Table 4.
Diagnostic criteria for acute‐onset, slowly progressive, and fulminant type 1 diabetes (findings of relevance shown in square brackets)
| Criteria | Acute‐onset type 1 diabetes | Slowly‐progressive type 1 diabetes (SPIDDM) | Fulminant type 1 diabetes |
|---|---|---|---|
| 1. Symptoms of hyperglycemia and ketosis † | Affected individuals are expected to present with thirst, polydipsia, and polyuria, leading to the onset of ketosis or ketoacidosis within 3 months. | While affected individuals are expected to present with ketosis or ketoacidosis at disease onset or diagnosis, they do not require immediate insulin therapy. | Affected individuals are expected to present with the symptoms of hyperglycemia, e.g., thirst, polydipsia, and polyuria, leading to the onset of ketosis or ketoacidosis within about 1 week of onset of these symptoms; they are also expected to present with ketosis at initial consultation. |
| 2. Glycemic status/need for insulin therapy | Affected individuals are expected to require continuous insulin therapy from early after diagnosis of diabetes; they may also be expected to experience a transient ‘honeymoon phase’. ‡ | While favorable glycemic control can often be achieved without insulin therapy in individuals early after disease onset, insulin therapy is considered effective in delaying their progression to an insulin‐dependent state. | Affected individuals are expected to have casual blood glucose values 288 mg/dL or higher and HbA1c values <8.7% [thus necessitating initiation of insulin therapy]. |
| 3. Islet autoantibodies § | Affected individuals are expected to be confirmed positive for either GAD antibodies, IA‐2 antibodies, IAA, ZnT8 or ICA antibodies during their clinical course (where IAA positivity needs to be confirmed prior to initiation of insulin therapy). | Affected individuals are expected to be confirmed positive for either GAD antibodies or ICA during their clinical course. | [As a rule, affected individuals are expected to test negative for islet autoantibodies.] |
| 4. Endogenous insulin secretion | Affected individuals may not be confirmed positive for islet autoantibodies but are expected to have fasting serum C‐peptide values <0.6 ng/mL thus suggesting a deficit in endogenous insulin secretion. | [Some individuals may not show evidence of decreased endogenous insulin secretion, irrespective of their autoantibody values.] | Affected individuals are expected to have urinary C‐peptide values <10 μg/day at disease onset or fasting serum C‐peptide values <0.3 ng/mL and post‐glucagon load (or 2‐h postprandial) C‐peptide values <0.5 ng/mL. |
| Diagnosis |
Individuals who have met the above criteria 1–3 are to be diagnosed with acute‐onset (autoimmune) type 1 diabetes.
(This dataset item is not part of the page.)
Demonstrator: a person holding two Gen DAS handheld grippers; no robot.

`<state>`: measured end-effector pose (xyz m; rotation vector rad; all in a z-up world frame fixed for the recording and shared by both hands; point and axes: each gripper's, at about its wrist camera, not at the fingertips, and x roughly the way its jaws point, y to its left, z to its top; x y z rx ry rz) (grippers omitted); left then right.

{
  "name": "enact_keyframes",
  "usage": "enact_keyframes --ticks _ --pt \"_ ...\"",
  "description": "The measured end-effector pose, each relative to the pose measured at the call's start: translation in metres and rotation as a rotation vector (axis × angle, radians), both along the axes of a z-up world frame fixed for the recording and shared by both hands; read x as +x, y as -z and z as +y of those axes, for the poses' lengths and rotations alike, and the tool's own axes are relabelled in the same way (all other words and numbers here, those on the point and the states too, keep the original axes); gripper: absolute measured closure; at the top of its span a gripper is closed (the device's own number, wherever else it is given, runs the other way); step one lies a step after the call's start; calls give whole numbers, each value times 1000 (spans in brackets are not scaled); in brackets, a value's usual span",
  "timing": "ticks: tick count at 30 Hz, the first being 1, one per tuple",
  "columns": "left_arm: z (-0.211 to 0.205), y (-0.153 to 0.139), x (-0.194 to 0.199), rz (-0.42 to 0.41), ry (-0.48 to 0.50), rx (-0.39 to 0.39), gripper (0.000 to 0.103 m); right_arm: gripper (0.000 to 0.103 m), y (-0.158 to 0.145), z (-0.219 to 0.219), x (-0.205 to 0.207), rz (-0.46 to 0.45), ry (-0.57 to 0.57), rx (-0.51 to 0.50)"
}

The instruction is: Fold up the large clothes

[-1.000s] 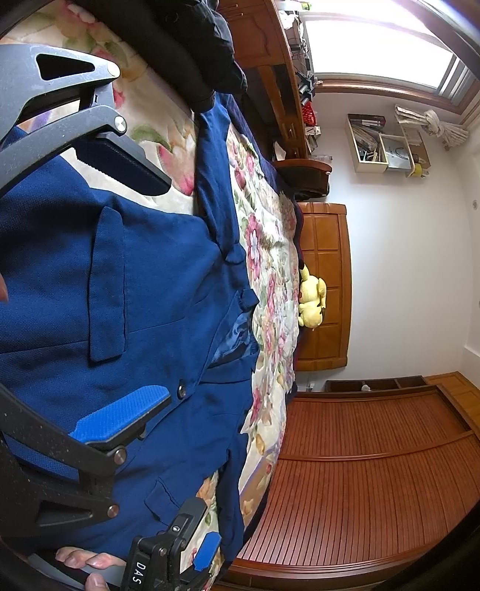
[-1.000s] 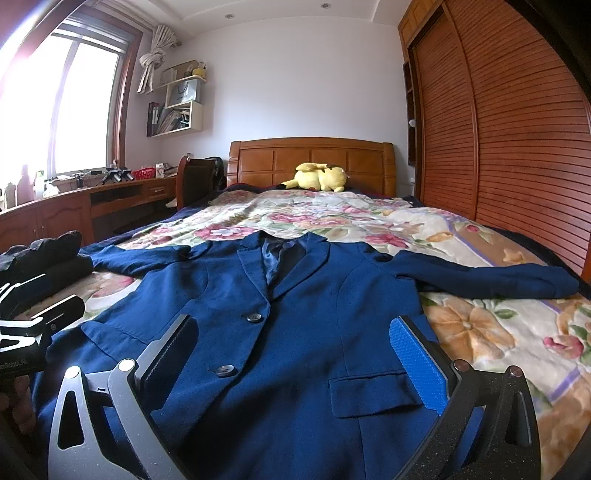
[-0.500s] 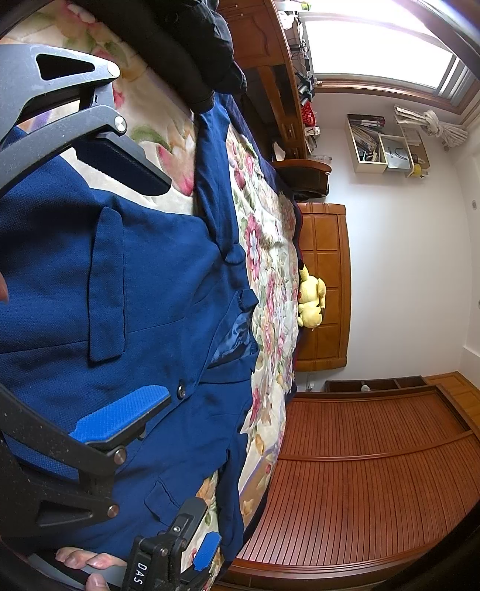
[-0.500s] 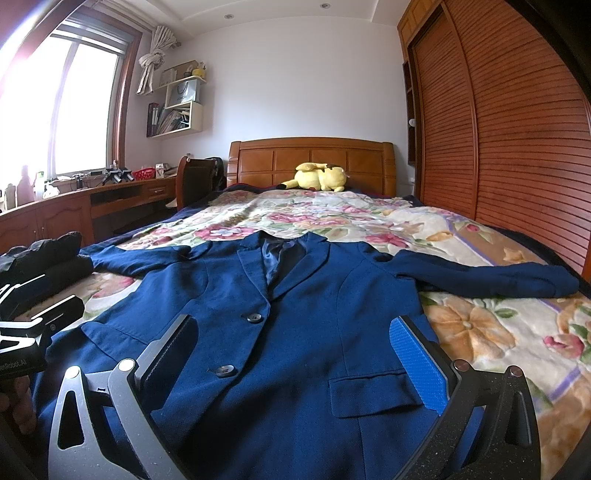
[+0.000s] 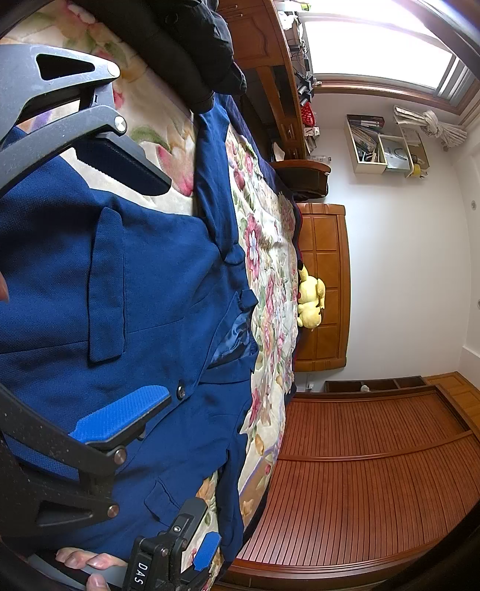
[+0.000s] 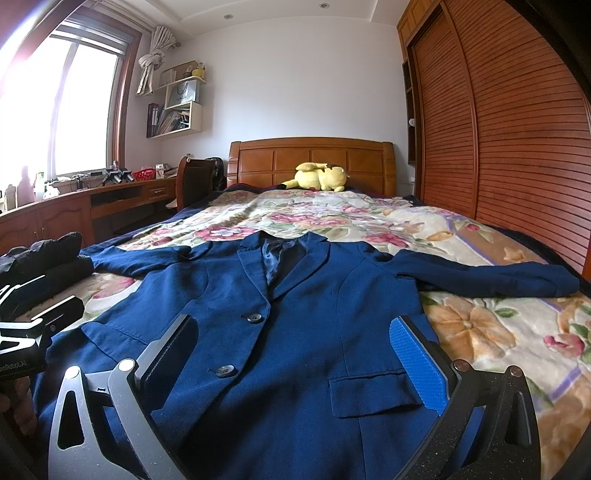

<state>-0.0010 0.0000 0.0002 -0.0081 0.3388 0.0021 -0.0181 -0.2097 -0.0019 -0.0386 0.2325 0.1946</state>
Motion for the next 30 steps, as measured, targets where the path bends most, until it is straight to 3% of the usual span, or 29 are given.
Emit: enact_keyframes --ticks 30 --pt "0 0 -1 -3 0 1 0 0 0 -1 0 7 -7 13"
Those who have met the above criteria 1, 2, and 4 are to be diagnosed with acute‐onset type 1 diabetes. Those who have met the above criteria 1 and 2 but not 3 and 4 are to be re‐evaluated after an interval with the diagnosis put on hold. Those who have met the criteria for fulminant type 1 diabetes are to be diagnosed as such. |
Individuals who have met the above criteria 1 and 3 are to be diagnosed with slowly‐progressive type 1 diabetes. | Individuals who have met the above criteria 1, 2 and 4 are to be diagnosed with fulminant type 1 diabetes. |
| Other relevant findings | Individuals with single‐gene disorders, such as HNF‐1α gene, mitochondrial gene, KCNJ11 gene mutations, are to be excluded from assessment. | Insulin therapy may be initiated in affected individuals from early after diagnosis while they are still not in an insulin‐dependent state. |
Some may lead to the onset of ketosis or ketoacidosis within about 1–2 weeks. The onset of fulminant type 1 diabetes may be associated with pregnancy. Exocrine pancreatic enzymes, e.g., amylase, lipase, and esterase 1, are shown to be elevated in 98% of affected individuals. Upper airway and gastrointestinal symptoms are noted in 70% of affected individuals. Fulminant type 1 diabetes is shown to be linked to HLA DRB1*04:05–DQB1*04:01. |
Ketosis, diagnosed when individuals are found positive for urinary ketone bodies or associated with increased serum ketone levels.
Honeymoon phase, defined as a phase during which glycemic control may be achieved without insulin therapy for months after initial insulin therapy implemented early after diagnosis.
Islet auto antibodies include glutamic acid decarboxylate (GAD) antibodies, insulinoma‐associated protein‐2 (IA‐2) antibodies, insulin autoantibodies (IAA), zinc transporter 8 (ZnT8) antibodies, and islet cell antibodies (ICA).